RAW DATA:
•••

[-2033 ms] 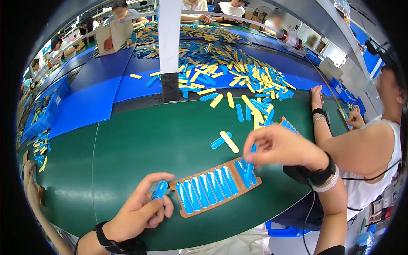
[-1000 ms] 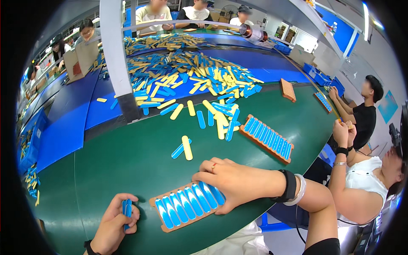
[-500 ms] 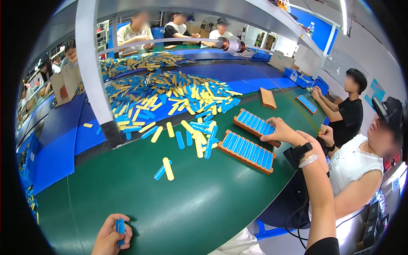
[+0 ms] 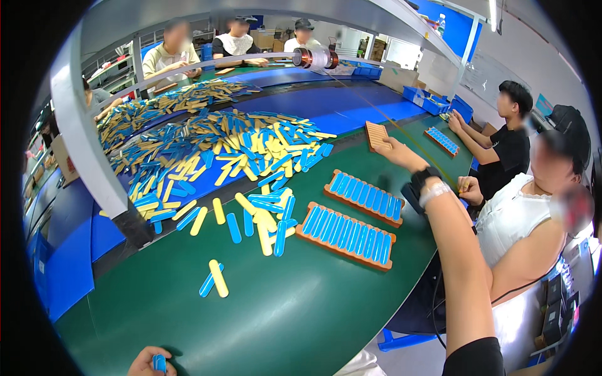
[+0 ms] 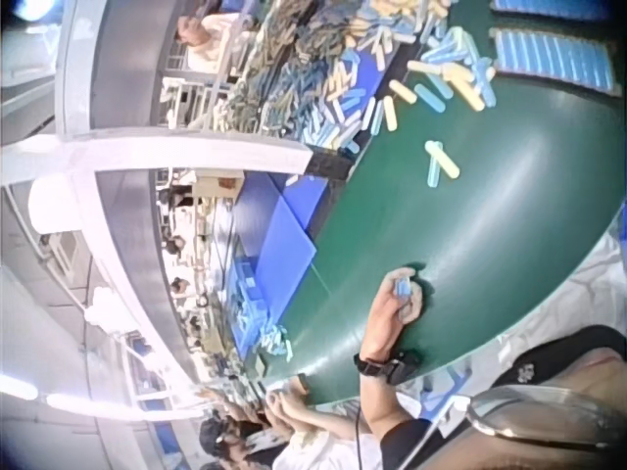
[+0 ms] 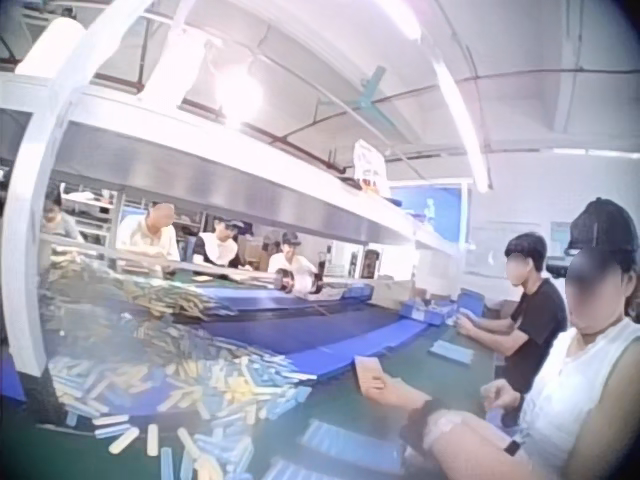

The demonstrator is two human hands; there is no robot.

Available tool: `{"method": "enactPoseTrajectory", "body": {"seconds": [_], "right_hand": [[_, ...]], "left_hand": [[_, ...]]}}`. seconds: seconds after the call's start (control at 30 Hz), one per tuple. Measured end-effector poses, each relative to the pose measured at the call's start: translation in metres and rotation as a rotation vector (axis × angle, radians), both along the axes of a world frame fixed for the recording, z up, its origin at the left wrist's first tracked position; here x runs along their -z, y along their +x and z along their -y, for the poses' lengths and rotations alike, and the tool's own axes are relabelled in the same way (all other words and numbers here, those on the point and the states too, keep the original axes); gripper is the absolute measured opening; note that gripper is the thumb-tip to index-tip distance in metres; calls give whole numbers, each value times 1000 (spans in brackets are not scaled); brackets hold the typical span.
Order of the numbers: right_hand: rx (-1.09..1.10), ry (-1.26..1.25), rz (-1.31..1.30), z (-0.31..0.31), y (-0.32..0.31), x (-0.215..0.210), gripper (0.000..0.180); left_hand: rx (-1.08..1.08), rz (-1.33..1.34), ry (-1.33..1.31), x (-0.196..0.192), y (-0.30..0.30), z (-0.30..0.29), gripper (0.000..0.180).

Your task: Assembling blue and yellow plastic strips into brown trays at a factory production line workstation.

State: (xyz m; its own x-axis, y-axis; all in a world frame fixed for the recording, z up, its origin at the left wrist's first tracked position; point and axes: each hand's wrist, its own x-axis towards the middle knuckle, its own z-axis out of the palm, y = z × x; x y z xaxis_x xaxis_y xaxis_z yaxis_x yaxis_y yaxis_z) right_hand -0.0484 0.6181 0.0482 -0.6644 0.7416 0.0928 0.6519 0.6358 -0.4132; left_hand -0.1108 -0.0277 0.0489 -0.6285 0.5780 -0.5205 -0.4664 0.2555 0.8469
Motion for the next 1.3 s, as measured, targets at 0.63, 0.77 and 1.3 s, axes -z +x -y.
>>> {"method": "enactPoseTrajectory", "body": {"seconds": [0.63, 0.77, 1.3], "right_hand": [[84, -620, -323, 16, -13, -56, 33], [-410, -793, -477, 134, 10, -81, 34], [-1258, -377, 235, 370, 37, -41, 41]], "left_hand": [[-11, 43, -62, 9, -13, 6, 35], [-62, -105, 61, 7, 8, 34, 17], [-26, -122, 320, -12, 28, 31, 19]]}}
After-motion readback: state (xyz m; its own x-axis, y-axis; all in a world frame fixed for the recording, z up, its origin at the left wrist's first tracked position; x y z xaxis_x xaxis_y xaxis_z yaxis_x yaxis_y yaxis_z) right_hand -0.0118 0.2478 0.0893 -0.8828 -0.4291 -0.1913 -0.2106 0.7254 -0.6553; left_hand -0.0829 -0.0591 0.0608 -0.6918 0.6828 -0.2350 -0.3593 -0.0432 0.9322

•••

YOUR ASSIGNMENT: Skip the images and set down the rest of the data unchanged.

WRITTEN SOLUTION:
[-2033 ms] 
[-1000 ms] 
[-500 ms] 
[+0 ms] 
[+0 ms] 
[+0 ms] 

The demonstrator is two human hands; there is no robot.

Available tool: `{"method": "enactPoseTrajectory", "body": {"seconds": [_], "right_hand": [[_, ...]], "left_hand": [[_, ...]]}}`. seconds: seconds after the call's start (control at 30 Hz), one per tuple. Measured end-effector poses, each relative to the pose measured at the call's start: translation in metres and rotation as a rotation vector (axis × angle, radians), both along the axes of a world frame fixed for the recording, z up, its origin at the left wrist's first tracked position; here x runs along their -z, y along their +x and z along their -y, for the poses' lengths and rotations alike, and the tool's own axes are relabelled in the same way (all other words and numbers here, those on the point and the states too, keep the original axes); gripper is the absolute measured opening; note that gripper is the thumb-tip to index-tip distance in metres; calls give whole numbers, each value times 1000 (spans in brackets are not scaled); brackets hold the typical span.
Order of the numbers: right_hand: rx (-1.09..1.10), ry (-1.26..1.25), rz (-1.31..1.30), z (-0.31..0.31), y (-0.32..0.31), x (-0.215..0.210), gripper (0.000..0.180); left_hand: rx (-1.08..1.08), rz (-1.33..1.34), ry (-1.33..1.31), x (-0.196..0.192), y (-0.30..0.30), z (-0.30..0.29), gripper (0.000..0.180).

Your task: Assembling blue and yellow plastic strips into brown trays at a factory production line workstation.

State: (xyz m; its own x-axis, y-axis; all in a world frame fixed for the recording, z up, its origin at the left wrist's first tracked position; point and axes: each hand's wrist, its own x-axis towards the middle knuckle, its own z-axis out of the palm, y = z × x; x y z xaxis_x xaxis_y xaxis_z yaxis_x yaxis_y yaxis_z) right_hand -0.0484 0.6181 0.0482 -0.6644 0.7416 0.0928 0.6519 0.6358 -0.4132; left_hand -0.1108 -0.0277 0.0489 -0.6285 0.5780 -0.5205 -0.4664 0.2555 0.8469
Motion for the next 1.3 s, as measured, targets at 0.63, 0.77 and 1.3 s, axes -z +x -y.
>>> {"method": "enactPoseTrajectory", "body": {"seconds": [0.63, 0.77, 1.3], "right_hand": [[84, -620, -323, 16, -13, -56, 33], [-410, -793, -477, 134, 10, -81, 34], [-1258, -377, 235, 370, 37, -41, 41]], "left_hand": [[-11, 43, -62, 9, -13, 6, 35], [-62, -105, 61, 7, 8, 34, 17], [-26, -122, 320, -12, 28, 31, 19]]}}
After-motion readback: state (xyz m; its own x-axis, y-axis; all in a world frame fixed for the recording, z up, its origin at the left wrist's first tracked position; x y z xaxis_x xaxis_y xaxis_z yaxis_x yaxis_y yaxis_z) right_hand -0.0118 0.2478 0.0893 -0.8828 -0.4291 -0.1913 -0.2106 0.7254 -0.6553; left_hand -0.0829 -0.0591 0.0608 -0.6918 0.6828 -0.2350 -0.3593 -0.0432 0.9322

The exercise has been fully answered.